Weirdly I never react to the Spanks. I like that someone has noticed me but then I always feel in limbo as they haven’t liked me enough to actually approach me (probably read my profile & blocked me 😂)

Posted
A lot of times, I'll like pics on a profile and send a spank to leave it to the other member to check my profile and contact me, if there's any interest on their part.
Posted

The quick kink part does show up as an X or a heart...which is a pass or a spank. Whether you pass or spank using this feature it still leaves a view on the persons profile even if they haven't actually viewed the profile. And if viewing a profile and the spank is sent I see this as a "I'm going to spank you in the hope you check me out, if you spank me back then I'll possibly take that as a mutual interest and I can then approach...." or if the spank isn't mutally returned then it's a "ahh they don't see me the same, move on" kind of thing. It's kind of a sending out the feelers silently in the hope of a match, than messaging and being ignored kind of thing.

Posted

Of course, "spanks" are only available to paid members.  Those of us who have "free" memberships, are blocked from seeing who sent a "spank".  So, there is no way to reply.

Posted

just as a little spoiler
 

I'm going through my spanks now 

A big chunk of them are a continent away - I'm not going to do any further digging on most of those.

A fair few of the others that seem closer, when I click through they are either being verified or have been booted from the site

One has a completely blank profile and I'm a little bit suspect on

One I can see in what they're looking for I don't fit the bill

Another DID interest me and we have been messaging but this is currently left on read - I'm not sure if she's too busy or no longer interested or one of those things.  But this is one person out of pages.
So; of the pros and cons of paid membership "who spanked me" is a bit... meh

 

Which might go against my previous comment

 

Saying that - a generic 'icebreaker' message is no real difference and to the recipient is going to feel like the minimum effort.   If anything it then puts work onto the other person;  "I saw your profile and would like to chat, please check me out and chat if interested" is expecting, in exchange for your minimum effort, someone to then check out your profile, make a decision, try to see if there's anything go off and initiate the conversation they know they're probably going to be carrying.

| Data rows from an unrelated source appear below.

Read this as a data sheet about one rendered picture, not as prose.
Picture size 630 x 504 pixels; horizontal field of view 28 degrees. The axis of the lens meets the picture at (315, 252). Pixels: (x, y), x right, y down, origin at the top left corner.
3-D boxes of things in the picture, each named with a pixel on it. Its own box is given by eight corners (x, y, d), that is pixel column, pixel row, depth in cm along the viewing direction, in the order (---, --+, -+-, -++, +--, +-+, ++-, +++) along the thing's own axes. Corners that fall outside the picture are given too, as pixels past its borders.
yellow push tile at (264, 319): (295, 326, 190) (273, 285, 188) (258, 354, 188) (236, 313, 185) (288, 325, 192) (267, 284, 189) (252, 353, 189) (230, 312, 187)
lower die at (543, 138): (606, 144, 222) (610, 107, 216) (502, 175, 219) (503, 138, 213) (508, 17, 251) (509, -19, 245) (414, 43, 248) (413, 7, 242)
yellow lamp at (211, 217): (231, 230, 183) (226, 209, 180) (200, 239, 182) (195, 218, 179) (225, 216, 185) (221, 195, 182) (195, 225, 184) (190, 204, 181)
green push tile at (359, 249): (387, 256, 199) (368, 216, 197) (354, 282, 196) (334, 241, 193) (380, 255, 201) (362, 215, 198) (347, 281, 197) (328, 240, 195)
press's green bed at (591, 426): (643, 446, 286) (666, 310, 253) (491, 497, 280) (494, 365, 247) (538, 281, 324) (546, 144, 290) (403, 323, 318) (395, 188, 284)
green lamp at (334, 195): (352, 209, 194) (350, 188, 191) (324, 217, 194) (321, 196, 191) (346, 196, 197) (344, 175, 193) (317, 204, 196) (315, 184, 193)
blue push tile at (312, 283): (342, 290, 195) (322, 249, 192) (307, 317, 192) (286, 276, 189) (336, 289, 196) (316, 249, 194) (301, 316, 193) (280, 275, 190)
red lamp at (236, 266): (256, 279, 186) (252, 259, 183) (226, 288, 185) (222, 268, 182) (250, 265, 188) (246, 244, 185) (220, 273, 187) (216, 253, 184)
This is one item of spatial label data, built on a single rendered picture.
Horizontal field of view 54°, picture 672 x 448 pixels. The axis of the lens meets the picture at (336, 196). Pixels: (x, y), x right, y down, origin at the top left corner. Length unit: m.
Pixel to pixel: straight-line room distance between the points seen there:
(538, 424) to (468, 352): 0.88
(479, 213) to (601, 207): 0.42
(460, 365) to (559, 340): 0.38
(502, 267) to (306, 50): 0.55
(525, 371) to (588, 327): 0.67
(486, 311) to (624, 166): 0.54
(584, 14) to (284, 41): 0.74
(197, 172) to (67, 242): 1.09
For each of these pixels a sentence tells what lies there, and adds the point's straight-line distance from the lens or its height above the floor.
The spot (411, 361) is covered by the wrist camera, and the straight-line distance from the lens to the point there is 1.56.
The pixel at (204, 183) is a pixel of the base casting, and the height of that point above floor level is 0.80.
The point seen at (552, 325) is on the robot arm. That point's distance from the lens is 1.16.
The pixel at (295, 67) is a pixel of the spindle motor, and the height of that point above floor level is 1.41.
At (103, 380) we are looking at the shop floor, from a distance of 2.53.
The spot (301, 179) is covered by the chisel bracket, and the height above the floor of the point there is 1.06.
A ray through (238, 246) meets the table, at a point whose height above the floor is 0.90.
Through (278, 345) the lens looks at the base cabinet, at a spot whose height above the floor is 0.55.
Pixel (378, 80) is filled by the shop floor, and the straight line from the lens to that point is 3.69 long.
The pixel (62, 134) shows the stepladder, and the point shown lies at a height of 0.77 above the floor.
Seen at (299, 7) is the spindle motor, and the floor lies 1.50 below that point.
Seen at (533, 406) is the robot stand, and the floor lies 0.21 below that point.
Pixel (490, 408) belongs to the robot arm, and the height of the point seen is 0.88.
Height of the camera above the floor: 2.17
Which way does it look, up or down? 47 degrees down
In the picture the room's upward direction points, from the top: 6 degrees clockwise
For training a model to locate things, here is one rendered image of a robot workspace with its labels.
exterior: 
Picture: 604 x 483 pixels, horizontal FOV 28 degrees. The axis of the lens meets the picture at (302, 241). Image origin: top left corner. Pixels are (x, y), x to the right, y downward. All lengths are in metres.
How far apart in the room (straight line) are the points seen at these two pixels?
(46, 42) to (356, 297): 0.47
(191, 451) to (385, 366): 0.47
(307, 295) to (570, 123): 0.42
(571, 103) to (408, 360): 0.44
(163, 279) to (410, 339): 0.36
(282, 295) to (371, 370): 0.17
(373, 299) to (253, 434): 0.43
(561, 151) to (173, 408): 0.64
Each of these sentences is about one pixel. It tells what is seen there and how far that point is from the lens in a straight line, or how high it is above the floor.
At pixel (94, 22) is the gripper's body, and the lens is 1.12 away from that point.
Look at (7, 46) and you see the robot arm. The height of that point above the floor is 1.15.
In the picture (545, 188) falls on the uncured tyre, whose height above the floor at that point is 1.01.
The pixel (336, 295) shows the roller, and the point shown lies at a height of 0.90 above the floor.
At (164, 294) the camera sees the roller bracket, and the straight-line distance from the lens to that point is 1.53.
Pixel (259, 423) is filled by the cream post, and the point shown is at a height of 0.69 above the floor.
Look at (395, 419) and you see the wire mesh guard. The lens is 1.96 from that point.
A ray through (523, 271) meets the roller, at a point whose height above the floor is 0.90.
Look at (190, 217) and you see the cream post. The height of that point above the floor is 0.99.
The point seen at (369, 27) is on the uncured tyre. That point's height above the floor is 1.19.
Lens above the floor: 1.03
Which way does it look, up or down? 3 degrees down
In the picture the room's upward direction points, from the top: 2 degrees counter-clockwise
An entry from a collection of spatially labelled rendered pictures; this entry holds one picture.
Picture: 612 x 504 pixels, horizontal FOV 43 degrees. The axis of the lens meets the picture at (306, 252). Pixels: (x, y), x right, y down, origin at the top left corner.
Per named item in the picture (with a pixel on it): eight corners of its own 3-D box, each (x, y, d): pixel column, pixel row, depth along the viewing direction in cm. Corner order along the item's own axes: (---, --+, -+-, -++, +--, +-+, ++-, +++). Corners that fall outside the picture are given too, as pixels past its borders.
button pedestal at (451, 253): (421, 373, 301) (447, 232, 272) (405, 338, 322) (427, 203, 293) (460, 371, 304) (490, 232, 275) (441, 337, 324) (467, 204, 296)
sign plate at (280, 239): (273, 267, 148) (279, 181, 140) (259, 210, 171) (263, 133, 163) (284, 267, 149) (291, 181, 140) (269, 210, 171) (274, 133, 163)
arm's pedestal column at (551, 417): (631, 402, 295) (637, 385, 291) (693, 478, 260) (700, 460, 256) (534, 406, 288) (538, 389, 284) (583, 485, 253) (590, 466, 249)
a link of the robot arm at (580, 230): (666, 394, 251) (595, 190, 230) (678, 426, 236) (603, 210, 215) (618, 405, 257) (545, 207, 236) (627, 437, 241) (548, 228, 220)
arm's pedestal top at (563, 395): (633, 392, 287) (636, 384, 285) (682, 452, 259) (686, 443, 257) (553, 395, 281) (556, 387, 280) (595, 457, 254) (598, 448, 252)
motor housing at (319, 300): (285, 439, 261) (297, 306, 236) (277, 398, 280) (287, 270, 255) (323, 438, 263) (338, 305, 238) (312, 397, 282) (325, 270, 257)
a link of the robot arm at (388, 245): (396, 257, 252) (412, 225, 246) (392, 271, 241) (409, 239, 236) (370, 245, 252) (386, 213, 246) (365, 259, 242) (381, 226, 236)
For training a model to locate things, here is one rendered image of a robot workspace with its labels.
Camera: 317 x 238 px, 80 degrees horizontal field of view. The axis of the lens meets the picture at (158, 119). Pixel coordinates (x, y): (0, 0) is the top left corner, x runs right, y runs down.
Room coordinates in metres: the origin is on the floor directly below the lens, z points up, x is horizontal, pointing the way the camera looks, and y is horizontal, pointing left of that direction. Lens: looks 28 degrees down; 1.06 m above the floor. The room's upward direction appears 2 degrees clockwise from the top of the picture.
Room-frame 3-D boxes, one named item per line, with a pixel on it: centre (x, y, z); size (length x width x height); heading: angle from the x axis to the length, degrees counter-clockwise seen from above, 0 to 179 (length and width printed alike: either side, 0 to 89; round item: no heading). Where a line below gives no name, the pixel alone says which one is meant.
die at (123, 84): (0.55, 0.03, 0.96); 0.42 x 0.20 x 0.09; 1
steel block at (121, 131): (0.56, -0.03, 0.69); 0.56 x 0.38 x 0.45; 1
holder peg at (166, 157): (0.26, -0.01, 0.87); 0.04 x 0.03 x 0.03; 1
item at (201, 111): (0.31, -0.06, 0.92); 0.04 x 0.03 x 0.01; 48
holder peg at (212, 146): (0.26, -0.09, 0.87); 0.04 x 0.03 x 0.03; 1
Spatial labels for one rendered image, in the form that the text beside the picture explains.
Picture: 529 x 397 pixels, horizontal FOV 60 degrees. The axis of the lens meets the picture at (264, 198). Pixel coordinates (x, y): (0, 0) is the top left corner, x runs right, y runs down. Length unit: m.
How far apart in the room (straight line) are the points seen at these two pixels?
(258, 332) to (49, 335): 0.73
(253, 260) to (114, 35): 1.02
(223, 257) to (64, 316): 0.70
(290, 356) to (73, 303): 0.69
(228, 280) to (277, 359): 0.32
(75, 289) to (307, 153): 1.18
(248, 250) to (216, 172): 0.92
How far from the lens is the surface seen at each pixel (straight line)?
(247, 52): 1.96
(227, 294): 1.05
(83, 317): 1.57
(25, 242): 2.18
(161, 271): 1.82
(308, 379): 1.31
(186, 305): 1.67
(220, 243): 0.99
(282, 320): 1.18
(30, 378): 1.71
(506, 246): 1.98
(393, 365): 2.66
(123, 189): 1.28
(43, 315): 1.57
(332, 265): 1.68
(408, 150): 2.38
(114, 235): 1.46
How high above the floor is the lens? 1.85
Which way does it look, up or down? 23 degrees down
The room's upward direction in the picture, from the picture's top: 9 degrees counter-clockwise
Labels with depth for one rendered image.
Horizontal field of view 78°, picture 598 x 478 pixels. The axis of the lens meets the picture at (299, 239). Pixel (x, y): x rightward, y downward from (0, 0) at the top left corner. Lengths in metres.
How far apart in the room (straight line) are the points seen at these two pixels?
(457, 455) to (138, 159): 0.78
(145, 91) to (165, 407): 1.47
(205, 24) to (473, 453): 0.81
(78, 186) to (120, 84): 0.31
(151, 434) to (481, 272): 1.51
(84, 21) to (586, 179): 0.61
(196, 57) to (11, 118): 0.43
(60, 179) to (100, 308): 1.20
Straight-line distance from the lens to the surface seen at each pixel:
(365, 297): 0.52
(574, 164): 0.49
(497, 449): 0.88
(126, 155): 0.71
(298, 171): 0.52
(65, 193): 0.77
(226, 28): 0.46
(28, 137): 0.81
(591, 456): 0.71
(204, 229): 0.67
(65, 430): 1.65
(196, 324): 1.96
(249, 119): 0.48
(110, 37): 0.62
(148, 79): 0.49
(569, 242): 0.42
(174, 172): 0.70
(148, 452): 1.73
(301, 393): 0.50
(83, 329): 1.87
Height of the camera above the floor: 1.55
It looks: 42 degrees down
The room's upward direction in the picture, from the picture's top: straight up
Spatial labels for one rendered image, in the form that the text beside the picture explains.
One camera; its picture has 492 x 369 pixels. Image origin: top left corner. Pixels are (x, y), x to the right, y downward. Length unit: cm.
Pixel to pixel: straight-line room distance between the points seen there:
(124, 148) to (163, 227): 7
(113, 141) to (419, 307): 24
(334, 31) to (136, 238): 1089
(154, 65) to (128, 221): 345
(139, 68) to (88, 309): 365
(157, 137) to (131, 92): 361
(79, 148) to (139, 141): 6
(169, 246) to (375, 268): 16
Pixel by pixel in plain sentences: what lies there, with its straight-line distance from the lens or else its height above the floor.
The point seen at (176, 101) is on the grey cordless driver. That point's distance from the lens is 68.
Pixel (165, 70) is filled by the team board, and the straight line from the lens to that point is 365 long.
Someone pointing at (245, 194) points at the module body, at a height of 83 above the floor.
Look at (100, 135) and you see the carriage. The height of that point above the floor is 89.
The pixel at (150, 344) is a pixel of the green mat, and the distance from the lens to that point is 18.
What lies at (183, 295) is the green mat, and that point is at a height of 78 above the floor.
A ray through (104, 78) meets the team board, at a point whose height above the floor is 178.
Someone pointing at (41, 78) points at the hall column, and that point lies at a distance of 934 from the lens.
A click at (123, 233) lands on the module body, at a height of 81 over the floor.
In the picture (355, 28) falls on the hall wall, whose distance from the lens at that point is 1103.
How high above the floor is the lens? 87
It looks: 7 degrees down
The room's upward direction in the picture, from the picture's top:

I mean, if you'd like to chat, what about?  

Posted
Interests, kinks, what exactly you're looking for (if it's not on the profile), get a feel for personality, background info. Rather than just a , "Hi, I can eat you out for hours," or "My dick is the size of a firehouse."
Posted
Admittedly, most dms that I get start off with “what a fine sex doll frame you have” or “I would love to fuck you” or “I would love to have you serve me” etc.
Most of these get a ***hing retort. If they continue along the lines of “I’m just talking about your potential”, I’m just like. Excuse you?
People in general tend to forget that as people online are not kink dispensaries. I often get treated this way because I’m clear about my likes dislikes and boundaries. If I can genuinely connect with a person - enough to be able to talk about their daily life and things they get upto, I’m honestly far more interested in meeting them (not to mention more likely to trust them) than someone who’s more interested in my kinks or a duck basically.
Funnily enough, it was after talking to a few doms (actual caring genuine doms) that I was able to cut out toxic ones in my dms. I remember feeling pressured to move into another site/sharing photos when I really wasn’t comfortable doing so.
And when I mentioned it to one of the doms I was speaking to, he said if I was uncomfortable with it, it would be monstrous on his part to demand it considering I don’t want it.
It was such a strange really? Moment. It also reassured me that my boundaries were valid and came from the right place.
Nonetheless, it’s strange that many people in the anonymity of the internet seem to have forgotten how to communicate, connect and actually just care for another human being.
  • 3 weeks later...
Posted

This is a thing?  This really happens?  I think online makes it too easy to say things you wouldn't say in real life.  It's a double edged sword really, one side, you have time to think about an appropriate message/response on the other it becomes too contrived, too fantasy,  and it's not something you'd say in person if you met a club, because in person you need to think and react and answer in a short time.  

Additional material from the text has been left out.